Como um PDV é semelhante a um PPO
Um plano de ponto de serviço também compartilha algumas características com organizações provedoras preferenciais ou PPOs. Uma organização de provedor preferencial é um plano de saúde que tem contratos com uma ampla rede de provedores "preferenciais" - ver um desses provedores manterá seus custos diretos o mais baixos possível.
Mas o PPO também dá a opção de buscar atendimento fora da rede, e o plano de saúde arcará com parte do custo. Seus valores de divisão de custos (ou seja, franquia, copagamento e cosseguro) geralmente serão maiores se você sair da rede. E um provedor fora da rede tem a opção de cobrar de você a diferença entre o que eles cobram e o que sua seguradora paga (os provedores dentro da rede não podem fazer isso, porque concordaram com uma determinada taxa negociada com o seguradora, e tem que dar baixa em qualquer valor acima desse valor).
Se você tem cobertura em um plano de ponto de serviço, você está livre para consultar provedores fora da rede, e o plano reembolsará uma parte das despesas (geralmente com base em valores razoáveis e habituais, e as especificações do plano em termos da percentagem dos montantes que irá pagar).
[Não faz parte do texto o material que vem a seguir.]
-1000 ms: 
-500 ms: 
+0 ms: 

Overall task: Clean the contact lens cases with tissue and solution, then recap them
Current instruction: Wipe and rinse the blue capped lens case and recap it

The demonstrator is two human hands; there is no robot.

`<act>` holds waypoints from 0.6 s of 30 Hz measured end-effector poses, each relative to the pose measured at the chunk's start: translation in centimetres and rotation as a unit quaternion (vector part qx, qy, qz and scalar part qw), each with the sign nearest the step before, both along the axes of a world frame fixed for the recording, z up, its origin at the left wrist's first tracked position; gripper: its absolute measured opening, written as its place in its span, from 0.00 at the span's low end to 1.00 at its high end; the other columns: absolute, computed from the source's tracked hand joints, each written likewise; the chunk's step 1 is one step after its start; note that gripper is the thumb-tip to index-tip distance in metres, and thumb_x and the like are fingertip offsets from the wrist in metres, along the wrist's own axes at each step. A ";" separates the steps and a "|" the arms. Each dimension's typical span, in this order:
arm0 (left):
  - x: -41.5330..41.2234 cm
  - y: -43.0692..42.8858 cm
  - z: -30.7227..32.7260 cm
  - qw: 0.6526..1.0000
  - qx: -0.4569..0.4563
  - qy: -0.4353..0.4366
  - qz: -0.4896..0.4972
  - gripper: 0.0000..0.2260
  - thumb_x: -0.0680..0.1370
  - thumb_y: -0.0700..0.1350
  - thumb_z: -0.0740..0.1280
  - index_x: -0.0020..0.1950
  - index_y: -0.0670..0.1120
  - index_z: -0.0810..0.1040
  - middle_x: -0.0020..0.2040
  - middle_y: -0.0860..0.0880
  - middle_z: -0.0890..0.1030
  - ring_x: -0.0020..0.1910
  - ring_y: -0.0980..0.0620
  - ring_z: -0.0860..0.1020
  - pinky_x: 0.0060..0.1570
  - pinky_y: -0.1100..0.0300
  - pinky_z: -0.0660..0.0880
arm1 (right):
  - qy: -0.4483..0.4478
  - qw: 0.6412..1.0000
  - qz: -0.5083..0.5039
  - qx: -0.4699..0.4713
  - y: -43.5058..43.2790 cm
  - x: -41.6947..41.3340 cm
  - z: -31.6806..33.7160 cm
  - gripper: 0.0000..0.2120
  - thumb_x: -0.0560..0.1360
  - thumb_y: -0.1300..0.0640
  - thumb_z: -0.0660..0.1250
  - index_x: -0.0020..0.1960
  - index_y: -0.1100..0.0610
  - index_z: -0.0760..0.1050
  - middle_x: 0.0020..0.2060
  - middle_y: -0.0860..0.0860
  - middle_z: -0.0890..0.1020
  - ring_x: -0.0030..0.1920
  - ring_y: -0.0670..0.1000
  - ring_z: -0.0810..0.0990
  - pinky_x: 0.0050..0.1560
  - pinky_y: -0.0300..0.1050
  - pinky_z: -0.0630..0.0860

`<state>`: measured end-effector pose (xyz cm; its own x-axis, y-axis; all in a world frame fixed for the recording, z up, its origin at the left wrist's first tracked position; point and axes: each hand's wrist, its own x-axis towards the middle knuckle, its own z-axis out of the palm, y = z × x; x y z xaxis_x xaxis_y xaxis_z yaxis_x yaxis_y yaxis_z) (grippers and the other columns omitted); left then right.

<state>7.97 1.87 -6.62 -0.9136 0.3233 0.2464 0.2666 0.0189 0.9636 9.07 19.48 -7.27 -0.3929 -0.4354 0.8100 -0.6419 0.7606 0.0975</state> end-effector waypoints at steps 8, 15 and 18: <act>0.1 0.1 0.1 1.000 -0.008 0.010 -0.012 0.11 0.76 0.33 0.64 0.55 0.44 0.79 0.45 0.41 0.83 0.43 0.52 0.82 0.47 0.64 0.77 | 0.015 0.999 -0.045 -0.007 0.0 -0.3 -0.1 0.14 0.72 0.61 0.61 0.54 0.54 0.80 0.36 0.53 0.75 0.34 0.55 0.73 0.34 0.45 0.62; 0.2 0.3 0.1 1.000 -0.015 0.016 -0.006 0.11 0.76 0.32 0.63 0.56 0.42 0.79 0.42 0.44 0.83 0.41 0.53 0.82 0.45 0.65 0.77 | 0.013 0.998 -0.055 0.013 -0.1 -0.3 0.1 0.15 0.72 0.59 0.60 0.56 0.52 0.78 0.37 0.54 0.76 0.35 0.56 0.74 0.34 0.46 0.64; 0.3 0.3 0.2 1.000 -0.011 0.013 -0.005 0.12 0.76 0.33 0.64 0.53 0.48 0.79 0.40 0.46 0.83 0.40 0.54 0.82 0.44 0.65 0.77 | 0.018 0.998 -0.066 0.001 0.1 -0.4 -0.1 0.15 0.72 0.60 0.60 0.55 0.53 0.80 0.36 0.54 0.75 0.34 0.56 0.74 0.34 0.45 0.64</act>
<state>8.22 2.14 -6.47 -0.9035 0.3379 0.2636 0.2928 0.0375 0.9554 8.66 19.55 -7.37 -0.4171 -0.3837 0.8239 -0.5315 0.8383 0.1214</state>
Mas tenha em mente que os provedores fora da rede também podem enviar uma fatura de saldo - além da franquia fora da rede, copagamento ou cosseguro que seus planos de saúde exigem - porque eles não assinaram nenhum contrato com o seu seguradora e, portanto, não concordou em aceitar os valores razoáveis e habituais de sua seguradora como pagamento integral.
Se você tem um PPO, certamente pode escolher um médico de atenção primária, mas não é obrigado a fazê-lo - você não precisará de referências de um médico de atenção primária para ver um especialista. Os planos de PDV podem definir suas próprias regras em relação a referências de prestadores de cuidados primários. Alguns planos exigem isso e outros não.